TASK TO COMPLETE →
Without any of the pictures, set down the data below exactly.

SUPPLIED INFORMATION →
##############################

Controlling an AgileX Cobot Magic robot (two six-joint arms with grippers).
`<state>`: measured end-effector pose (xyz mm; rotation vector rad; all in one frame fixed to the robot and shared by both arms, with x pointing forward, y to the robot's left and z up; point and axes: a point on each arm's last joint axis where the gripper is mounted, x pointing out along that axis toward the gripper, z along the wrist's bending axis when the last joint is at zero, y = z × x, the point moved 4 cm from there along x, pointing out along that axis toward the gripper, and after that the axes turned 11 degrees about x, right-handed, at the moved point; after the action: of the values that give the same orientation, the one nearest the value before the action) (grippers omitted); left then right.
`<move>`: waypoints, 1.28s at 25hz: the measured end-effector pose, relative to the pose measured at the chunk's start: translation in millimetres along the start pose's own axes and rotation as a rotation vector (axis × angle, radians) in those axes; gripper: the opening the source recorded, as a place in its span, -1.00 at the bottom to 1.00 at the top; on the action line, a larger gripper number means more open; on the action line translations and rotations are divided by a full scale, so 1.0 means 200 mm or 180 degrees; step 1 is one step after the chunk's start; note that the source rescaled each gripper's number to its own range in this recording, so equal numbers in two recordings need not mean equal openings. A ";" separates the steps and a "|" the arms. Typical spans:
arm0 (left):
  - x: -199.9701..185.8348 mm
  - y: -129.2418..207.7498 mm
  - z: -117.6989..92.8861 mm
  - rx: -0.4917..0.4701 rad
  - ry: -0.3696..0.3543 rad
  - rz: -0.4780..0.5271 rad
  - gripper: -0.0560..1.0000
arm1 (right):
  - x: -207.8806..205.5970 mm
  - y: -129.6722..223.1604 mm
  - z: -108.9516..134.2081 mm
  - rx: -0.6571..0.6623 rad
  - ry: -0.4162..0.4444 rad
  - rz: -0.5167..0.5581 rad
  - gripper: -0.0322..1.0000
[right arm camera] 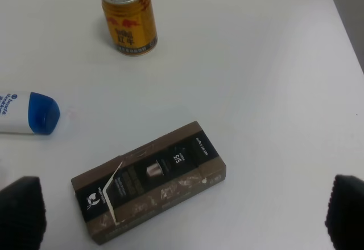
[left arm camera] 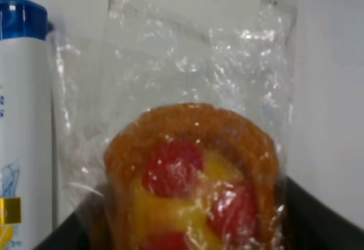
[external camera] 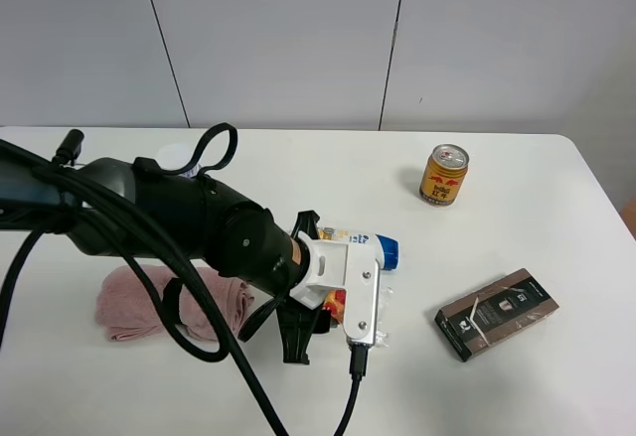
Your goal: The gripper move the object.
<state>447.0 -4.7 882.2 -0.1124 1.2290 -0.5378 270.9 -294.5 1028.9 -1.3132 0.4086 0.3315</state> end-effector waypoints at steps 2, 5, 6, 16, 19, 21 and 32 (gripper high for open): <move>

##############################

SOLUTION →
Controlling an AgileX Cobot Magic robot (two six-joint arms with grippers).
`<state>`: measured end-effector pose (xyz mm; rotation vector rad; all in one frame fixed to the robot and shared by both arms, with x pointing forward, y to the robot's left and z up; point and axes: a point on each arm's last joint axis where the gripper is mounted, x pointing out along that axis toward the gripper, z along the wrist's bending axis when the last joint is at zero, y = z × x, the point moved 4 cm from there along x, pointing out along that axis toward the gripper, and after that the axes turned 11 degrees about x, right-handed, at the moved point; after the action: of the values that give the same orientation, the one nearest the value before the action) (grippers omitted); left then right.
`<move>`: waypoints, 1.28s at 25hz: the measured end-effector pose, relative to the pose measured at the chunk's start: translation in millimetres along the start pose's own axes and rotation as a rotation vector (axis × angle, radians) in those axes; gripper: the opening the source recorded, as a place in its span, -1.00 at the bottom to 1.00 at the top; on the action line, a larger gripper number means more open; on the action line translations and rotations are divided by a full scale, so 1.0 means 200 mm or 180 degrees; step 1 is one step after the chunk's start; note that the source rescaled each gripper's number to its own range in this recording, so equal numbers in two recordings need not mean equal openings. A ";" separates the steps and a "|" the arms. Typical spans:
arm0 (left):
  - x: -199.9701..185.8348 mm
  - y: -129.2418..207.7498 mm
  - z: -117.6989..92.8861 mm
  - rx: -0.4917..0.4701 rad
  - ry: -0.3696..0.3543 rad
  - rz: -0.4780..0.5271 rad
  - gripper: -0.0560..1.0000
arm1 (right):
  - x: -207.8806..205.5970 mm
  - y: -129.6722..223.1604 mm
  - z: -108.9516..134.2081 mm
  - rx: -0.6571..0.6623 rad
  - ry: -0.4162..0.4444 rad
  - rz: -0.5167..0.5581 rad
  - gripper: -0.0322..1.0000
[right arm camera] 
[left arm camera] 
[external camera] 
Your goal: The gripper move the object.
<state>447.0 -4.7 882.2 -0.1124 1.2290 -0.5378 270.9 -294.5 1028.9 -1.3132 0.4086 0.3315</state> end-effector waypoints at steps 2, 5, 6, 16, 19, 21 and 32 (gripper high for open): <move>

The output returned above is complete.